Working data =>
▼
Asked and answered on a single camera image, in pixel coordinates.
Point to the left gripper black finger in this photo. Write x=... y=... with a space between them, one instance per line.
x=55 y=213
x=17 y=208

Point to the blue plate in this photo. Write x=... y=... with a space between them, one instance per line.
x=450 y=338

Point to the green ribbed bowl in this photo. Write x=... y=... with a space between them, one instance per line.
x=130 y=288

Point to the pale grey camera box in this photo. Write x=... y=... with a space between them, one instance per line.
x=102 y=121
▲
▼
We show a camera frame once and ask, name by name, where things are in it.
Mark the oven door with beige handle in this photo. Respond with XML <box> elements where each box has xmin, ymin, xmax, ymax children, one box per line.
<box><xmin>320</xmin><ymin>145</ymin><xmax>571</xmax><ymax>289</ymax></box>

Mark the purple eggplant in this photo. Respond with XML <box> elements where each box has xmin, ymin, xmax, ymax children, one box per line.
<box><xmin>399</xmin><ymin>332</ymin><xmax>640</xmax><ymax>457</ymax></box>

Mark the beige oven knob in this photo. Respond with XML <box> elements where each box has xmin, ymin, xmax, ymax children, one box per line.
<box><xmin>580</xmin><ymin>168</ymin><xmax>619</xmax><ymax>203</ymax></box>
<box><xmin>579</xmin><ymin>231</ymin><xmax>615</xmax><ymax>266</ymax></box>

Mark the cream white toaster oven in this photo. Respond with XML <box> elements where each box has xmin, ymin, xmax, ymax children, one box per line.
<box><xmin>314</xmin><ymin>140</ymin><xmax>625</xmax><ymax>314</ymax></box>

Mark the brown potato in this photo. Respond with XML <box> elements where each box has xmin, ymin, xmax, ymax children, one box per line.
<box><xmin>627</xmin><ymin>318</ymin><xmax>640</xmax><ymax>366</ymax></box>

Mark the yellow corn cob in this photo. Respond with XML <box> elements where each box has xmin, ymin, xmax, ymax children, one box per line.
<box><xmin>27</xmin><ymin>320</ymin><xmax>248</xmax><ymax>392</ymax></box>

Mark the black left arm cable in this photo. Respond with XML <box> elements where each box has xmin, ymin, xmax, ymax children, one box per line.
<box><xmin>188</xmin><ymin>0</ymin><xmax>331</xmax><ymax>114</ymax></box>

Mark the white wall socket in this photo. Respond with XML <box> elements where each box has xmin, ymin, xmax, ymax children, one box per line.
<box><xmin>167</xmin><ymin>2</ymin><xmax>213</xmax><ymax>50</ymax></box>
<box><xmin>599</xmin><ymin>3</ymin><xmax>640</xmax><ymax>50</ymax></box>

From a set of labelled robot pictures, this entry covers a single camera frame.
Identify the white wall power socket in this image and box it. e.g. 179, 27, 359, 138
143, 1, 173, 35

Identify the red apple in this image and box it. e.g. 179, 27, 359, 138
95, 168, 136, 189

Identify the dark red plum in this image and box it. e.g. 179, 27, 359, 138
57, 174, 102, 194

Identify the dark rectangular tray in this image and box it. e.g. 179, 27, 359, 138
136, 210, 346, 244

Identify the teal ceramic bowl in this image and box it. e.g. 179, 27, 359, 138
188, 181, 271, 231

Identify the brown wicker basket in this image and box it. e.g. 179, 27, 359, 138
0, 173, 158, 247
▲
What is needed => Return all lines from the data above with "Respond" in them.

Task output =>
Mark the oven door with beige handle in this photo. Respond with XML <box> elements where each box has xmin, ymin, xmax, ymax children, one box per line.
Mark the purple eggplant in this photo. Respond with XML <box> elements where each box has xmin, ymin, xmax, ymax children, one box per line.
Mark the beige oven knob in this photo. Respond with XML <box> elements where each box has xmin, ymin, xmax, ymax children, one box per line.
Mark the cream white toaster oven in this photo. Respond with XML <box> elements where each box has xmin, ymin, xmax, ymax children, one box per line.
Mark the brown potato in this photo. Respond with XML <box> elements where each box has xmin, ymin, xmax, ymax children, one box per line.
Mark the yellow corn cob in this photo. Respond with XML <box> elements where each box has xmin, ymin, xmax, ymax children, one box per line.
Mark the black left arm cable in this photo. Respond with XML <box> elements where each box has xmin, ymin, xmax, ymax children, one box per line.
Mark the white wall socket in this photo. Respond with XML <box> elements where each box has xmin, ymin, xmax, ymax children, one box per line.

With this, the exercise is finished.